:: AIM OF THE TASK ::
Wherever the string "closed" shows up in the data below, copy the whole line.

+++ RECORDED DATA +++

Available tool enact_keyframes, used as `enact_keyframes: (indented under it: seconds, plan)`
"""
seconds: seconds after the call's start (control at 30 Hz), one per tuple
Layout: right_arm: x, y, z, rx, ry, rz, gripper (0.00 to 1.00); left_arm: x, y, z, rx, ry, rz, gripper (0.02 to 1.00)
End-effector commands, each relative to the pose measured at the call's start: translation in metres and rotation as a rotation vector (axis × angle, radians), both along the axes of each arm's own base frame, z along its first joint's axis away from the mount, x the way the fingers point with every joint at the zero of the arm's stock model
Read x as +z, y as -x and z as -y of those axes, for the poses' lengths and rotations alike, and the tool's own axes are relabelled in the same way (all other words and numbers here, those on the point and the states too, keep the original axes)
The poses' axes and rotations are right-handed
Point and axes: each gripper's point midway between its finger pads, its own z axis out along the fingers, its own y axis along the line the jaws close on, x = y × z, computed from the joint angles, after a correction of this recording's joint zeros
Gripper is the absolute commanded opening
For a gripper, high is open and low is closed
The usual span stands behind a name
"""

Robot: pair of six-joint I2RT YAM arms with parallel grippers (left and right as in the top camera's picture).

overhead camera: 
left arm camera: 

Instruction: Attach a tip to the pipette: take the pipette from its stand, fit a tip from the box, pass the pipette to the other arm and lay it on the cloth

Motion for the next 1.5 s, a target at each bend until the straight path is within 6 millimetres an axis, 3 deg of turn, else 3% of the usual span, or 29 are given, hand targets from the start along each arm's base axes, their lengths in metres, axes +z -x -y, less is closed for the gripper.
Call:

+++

:: SOLUTION TO THE EXERCISE ::
For a gripper, high is open and low is closed
Motion for the next 1.5 s, a target at each bend until the straight path is within 6 millimetres an axis, 3 deg of turn, else 3% of the usual span, or 29 are given, hand targets from the start along each arm's base axes, their lengths in metres, axes +z -x -y, less is closed for the gripper.

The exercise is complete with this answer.